Factory growth and IT/OT architecture: why do stopgap integrations come back to bite you after a few years?

Technical Summary

Key takeaways:

The text explains that the lack of a deliberately designed IT/OT architecture turns quick workarounds into technical and organizational debt. The result is downtime, disputes over responsibility, and higher risk during modernization and conformity assessment.

IT/OT architecture has become a design decision that affects costs, organization, and process availability.
Stopgap integrations help during commissioning, but later increase the cost of changes, audits, incidents, and expansion.
Three criteria are key: the time available for a safe change, the owner of each data exchange, and an analysis of the impact of failures on production.
When integration affects stopping, energy isolation, or restart interlocks, it falls within the scope of functional safety.
Temporary solutions should have an owner, withdrawal conditions, documentation requirements, and reassessment criteria.

Why this matters today

Factory expansion is becoming less and less about adding one more machine or commissioning another line in isolation. It usually means enlarging an environment in which production systems, maintenance, quality, planning, warehousing, and management reporting must exchange data and all influence process availability. In that setup, IT/OT architecture stops being a technical issue to “sort out later” and becomes a design decision with financial and organisational consequences. Temporary integrations work during commissioning because they solve an immediate problem: they quickly connect a new machine, export a few signals to a report, or work around the limitations of an older controller. The payback comes a few years later, when the plant tries to increase output, meet new compliance requirements, or safely change how the installation operates. At that point, it becomes clear that the problem is not a single cable or script, but the lack of consistent rules for communication, responsibility, and functional separation.

The biggest mistake is to treat such solutions as cost-neutral. They only defer the cost, and usually until the worst possible moment: during expansion, an audit, an incident, or a supplier change. From a project perspective, the result is not just a more expensive implementation of the next phase, but also a loss of predictability. The team no longer knows which dependencies are critical to production continuity, where the integrator’s responsibility ends and the plant owner’s begins, or which changes require a renewed risk assessment in the project. In practice, this is exactly where the hidden costs of poor design decisions begin: additional downtime, ad hoc service work, repeated acceptance tests, difficulty documenting changes, and disputes over warranty scope. If the architecture has not been defined as a deliberate model for factory development, every subsequent phase will carry technical and organisational debt.

A good practical test is not whether the integration “works”, but whether it can be changed safely and predictably two or three investment stages later. If a new line requires manual signal mapping in several places, knowledge of the connections is scattered across suppliers, and reconstructing the full data path requires analysing controller code, intermediate databases, and undocumented services, then the project has already entered a higher-risk path. It is worth assessing the situation against three measurable criteria: the time needed to implement a controlled change, the ability to clearly identify the owner of each data exchange, and the ability to trace the impact of a failure or modification on production and safety. If these three points cannot be clearly established, the issue is not team convenience, but control over the entire undertaking.
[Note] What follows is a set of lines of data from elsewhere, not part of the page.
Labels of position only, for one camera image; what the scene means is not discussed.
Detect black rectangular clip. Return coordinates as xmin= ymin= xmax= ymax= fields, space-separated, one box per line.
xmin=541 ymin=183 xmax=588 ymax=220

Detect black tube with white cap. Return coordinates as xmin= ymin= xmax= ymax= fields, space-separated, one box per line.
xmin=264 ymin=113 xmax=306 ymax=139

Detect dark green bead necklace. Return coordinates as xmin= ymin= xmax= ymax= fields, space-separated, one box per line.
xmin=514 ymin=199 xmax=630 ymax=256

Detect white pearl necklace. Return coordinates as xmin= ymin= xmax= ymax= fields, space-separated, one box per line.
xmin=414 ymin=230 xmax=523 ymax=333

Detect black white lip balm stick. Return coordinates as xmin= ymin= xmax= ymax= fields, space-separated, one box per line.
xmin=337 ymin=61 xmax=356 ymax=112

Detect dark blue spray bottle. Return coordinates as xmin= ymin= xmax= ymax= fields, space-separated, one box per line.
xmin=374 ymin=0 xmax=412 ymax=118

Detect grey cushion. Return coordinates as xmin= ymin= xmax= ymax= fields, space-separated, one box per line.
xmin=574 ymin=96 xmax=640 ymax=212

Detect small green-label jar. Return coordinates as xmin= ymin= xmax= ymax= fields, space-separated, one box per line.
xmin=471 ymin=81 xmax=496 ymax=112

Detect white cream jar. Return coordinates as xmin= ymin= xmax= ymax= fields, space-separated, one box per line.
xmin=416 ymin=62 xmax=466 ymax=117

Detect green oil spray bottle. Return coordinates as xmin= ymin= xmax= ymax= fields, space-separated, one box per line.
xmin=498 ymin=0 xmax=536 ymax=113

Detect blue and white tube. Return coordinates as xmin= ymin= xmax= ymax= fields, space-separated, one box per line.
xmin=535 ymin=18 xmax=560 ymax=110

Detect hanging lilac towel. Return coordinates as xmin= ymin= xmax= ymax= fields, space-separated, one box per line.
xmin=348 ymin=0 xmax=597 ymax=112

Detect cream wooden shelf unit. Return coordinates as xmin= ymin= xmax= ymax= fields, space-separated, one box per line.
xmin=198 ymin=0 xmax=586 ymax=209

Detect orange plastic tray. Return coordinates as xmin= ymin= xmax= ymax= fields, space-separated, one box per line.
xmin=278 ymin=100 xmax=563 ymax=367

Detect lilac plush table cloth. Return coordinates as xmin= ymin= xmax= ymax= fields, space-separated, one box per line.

A recurring example from practice is this: a plant launches a new production area and, to enable a fast start, connects process data to business systems through intermediate solutions created outside the target architecture. For a while, everything appears to work because the data flow is sufficient for reporting and day-to-day supervision. The problem arises during further automation of production processes, integration with maintenance, or a change in machine operating logic. Then a single modification in the operational layer affects reports, alarms, recipes, or remote access, and the dependencies are no longer obvious. If the solution also interferes with functions related to stopping, energy isolation, or preventing restart, the issue is no longer purely an IT matter. It moves into the area of functional safety and requires a separate analysis, including verification of whether the assumptions for protection against unexpected start-up have been compromised. This is where IT/OT architecture directly intersects with risk analysis in a factory development project and with decisions that later also affect the scope of conformity assessment and technical documentation.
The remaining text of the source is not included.